## [What is needed]
Nothing but the lines from the line with "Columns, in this" through the end of the data is to be copied, and each is to be copied exactly.

________

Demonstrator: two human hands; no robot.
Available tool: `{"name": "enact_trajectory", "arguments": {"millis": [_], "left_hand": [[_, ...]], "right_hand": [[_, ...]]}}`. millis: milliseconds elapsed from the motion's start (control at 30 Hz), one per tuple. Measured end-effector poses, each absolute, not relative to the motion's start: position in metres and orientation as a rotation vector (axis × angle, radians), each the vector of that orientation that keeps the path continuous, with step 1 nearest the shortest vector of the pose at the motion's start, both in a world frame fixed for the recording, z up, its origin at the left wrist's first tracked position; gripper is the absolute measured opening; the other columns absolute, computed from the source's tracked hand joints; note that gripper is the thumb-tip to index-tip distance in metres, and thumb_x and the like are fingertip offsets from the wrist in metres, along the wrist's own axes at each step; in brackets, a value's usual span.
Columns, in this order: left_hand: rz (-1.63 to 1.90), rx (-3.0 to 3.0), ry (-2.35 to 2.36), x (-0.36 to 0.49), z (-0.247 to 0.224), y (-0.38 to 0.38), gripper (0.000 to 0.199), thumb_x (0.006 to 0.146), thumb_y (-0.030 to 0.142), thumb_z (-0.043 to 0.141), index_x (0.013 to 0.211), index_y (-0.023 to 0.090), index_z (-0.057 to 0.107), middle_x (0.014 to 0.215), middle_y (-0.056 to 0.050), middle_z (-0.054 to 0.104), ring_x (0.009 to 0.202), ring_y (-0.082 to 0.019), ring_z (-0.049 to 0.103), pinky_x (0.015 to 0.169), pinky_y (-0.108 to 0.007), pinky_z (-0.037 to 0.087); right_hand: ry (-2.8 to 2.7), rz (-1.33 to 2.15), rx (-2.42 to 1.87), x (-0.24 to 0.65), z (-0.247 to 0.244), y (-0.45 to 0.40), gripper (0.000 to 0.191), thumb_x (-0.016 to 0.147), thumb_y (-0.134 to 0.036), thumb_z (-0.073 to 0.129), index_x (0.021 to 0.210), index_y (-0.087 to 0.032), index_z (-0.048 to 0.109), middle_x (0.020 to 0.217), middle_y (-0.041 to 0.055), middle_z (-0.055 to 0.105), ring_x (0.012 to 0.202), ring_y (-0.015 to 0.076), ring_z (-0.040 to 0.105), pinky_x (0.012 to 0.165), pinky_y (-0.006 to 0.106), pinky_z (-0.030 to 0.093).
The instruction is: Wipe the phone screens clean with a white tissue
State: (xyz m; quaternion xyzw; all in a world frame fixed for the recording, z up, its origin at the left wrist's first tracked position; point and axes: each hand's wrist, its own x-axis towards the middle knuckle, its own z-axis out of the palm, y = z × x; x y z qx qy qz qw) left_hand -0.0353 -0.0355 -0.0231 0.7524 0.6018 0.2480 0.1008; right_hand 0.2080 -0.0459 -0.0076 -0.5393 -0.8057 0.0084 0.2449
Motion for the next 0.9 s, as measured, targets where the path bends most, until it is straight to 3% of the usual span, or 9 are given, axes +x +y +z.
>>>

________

## [Written response]
Columns, in this order: left_hand: rz (-1.63 to 1.90), rx (-3.0 to 3.0), ry (-2.35 to 2.36), x (-0.36 to 0.49), z (-0.247 to 0.224), y (-0.38 to 0.38), gripper (0.000 to 0.199), thumb_x (0.006 to 0.146), thumb_y (-0.030 to 0.142), thumb_z (-0.043 to 0.141), index_x (0.013 to 0.211), index_y (-0.023 to 0.090), index_z (-0.057 to 0.107), middle_x (0.014 to 0.215), middle_y (-0.056 to 0.050), middle_z (-0.054 to 0.104), ring_x (0.009 to 0.202), ring_y (-0.082 to 0.019), ring_z (-0.049 to 0.103), pinky_x (0.015 to 0.169), pinky_y (-0.108 to 0.007), pinky_z (-0.037 to 0.087); right_hand: ry (-2.8 to 2.7), rz (-1.33 to 2.15), rx (-2.42 to 1.87), x (-0.24 to 0.65), z (-0.247 to 0.244), y (-0.45 to 0.40), gripper (0.000 to 0.191), thumb_x (-0.016 to 0.147), thumb_y (-0.134 to 0.036), thumb_z (-0.073 to 0.129), index_x (0.021 to 0.210), index_y (-0.087 to 0.032), index_z (-0.048 to 0.109), middle_x (0.020 to 0.217), middle_y (-0.041 to 0.055), middle_z (-0.055 to 0.105), ring_x (0.012 to 0.202), ring_y (-0.015 to 0.076), ring_z (-0.040 to 0.105), pinky_x (0.012 to 0.165), pinky_y (-0.006 to 0.106), pinky_z (-0.030 to 0.093).
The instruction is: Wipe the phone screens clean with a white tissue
State: (xyz m; quaternion xyzw; all in a world frame fixed for the recording, z up, its origin at the left wrist's first tracked position; point and axes: each hand's wrist, its own x-axis towards the middle knuckle, its own z-axis out of the palm, y = z × x; x y z qx qy qz qw) left_hand -0.0353 -0.0355 -0.0231 0.7524 0.6018 0.2480 0.1008; right_hand 0.2080 -0.0459 -0.0076 -0.5393 -0.8057 0.0084 0.2449
Motion for the next 0.9 s, as measured, targets where the path bends most, until it is straight to 3% of the usual span, or 9 are given, axes +x +y +z.
>>>

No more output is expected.